◆ Work instruction
Print the lines from the one containing "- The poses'" through the end of the listing below, exactly as written. Any pictures stay out.

◆ Information supplied
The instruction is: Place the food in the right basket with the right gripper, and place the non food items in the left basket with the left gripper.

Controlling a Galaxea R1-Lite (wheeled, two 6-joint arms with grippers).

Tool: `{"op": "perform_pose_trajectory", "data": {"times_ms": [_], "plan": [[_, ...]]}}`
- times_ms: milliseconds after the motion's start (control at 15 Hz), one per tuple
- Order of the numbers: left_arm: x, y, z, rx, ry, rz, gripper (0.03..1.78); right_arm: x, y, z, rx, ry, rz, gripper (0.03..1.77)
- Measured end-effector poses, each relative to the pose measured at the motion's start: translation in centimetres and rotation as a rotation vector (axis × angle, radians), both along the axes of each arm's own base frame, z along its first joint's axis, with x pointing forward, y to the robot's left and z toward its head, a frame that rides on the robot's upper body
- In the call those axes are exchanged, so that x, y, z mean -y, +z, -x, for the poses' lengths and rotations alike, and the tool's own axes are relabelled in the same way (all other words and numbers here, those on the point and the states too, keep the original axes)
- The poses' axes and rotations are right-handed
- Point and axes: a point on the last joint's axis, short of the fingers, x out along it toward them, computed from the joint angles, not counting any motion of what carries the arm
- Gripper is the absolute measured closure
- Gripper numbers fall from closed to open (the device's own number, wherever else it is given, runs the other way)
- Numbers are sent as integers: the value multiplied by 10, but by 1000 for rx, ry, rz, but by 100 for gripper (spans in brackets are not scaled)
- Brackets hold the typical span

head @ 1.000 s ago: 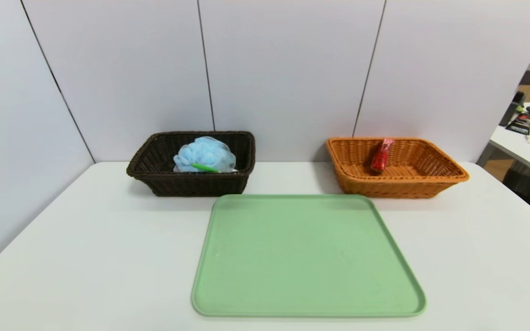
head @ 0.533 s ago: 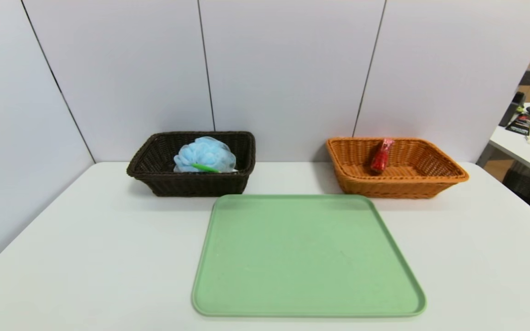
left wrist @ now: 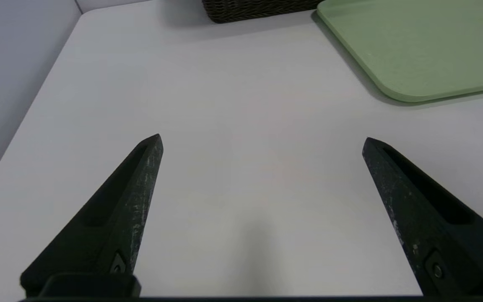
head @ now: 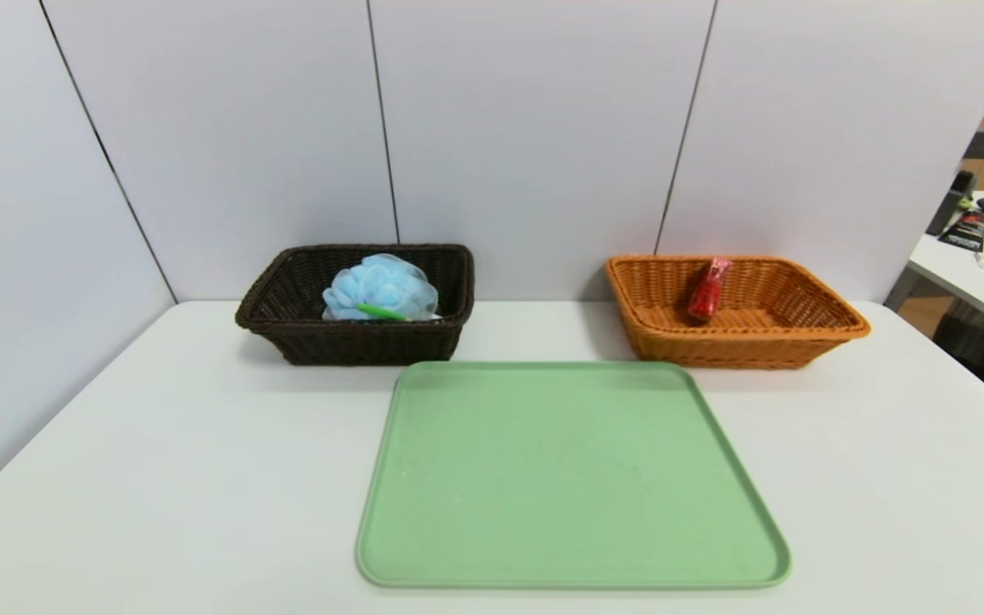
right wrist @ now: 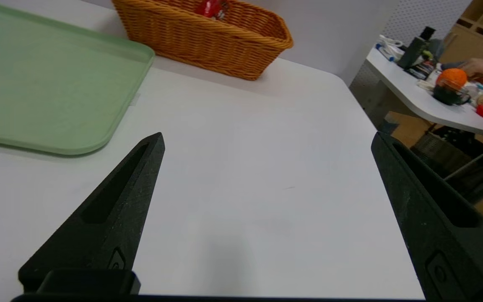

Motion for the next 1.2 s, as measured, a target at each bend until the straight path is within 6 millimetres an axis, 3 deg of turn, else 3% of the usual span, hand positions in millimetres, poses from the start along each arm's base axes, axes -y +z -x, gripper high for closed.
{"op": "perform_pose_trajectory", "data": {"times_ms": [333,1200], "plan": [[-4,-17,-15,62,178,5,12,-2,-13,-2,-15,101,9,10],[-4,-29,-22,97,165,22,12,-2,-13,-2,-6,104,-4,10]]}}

◆ Exercise result
- The poses' axes and rotations are right-handed
- Point and axes: a point on the last joint's axis, short of the fingers, x out along it toward them, computed from the joint angles, not counting any motion of what carries the arm
- Gripper is the absolute measured closure
- Gripper numbers fall from closed to open (the device's own number, wherever else it is given, runs the other way)
- Numbers are sent as integers: the value multiplied by 10, but by 1000 for rx, ry, rz, but by 100 for gripper (spans in brackets are not scaled)
- Brackets hold the typical span

head @ 1.000 s ago: 
head @ 0.533 s ago: 
left wrist @ now: 
head @ now: 
right wrist @ now: 

Motion for the next 1.2 s, as measured, a target at each bend until the straight path is within 6 millimetres an axis, 3 deg of turn, else 3% of the usual span, hand positions in millimetres, poses from the start along each arm's base axes, axes -y +z -x, gripper high for closed.
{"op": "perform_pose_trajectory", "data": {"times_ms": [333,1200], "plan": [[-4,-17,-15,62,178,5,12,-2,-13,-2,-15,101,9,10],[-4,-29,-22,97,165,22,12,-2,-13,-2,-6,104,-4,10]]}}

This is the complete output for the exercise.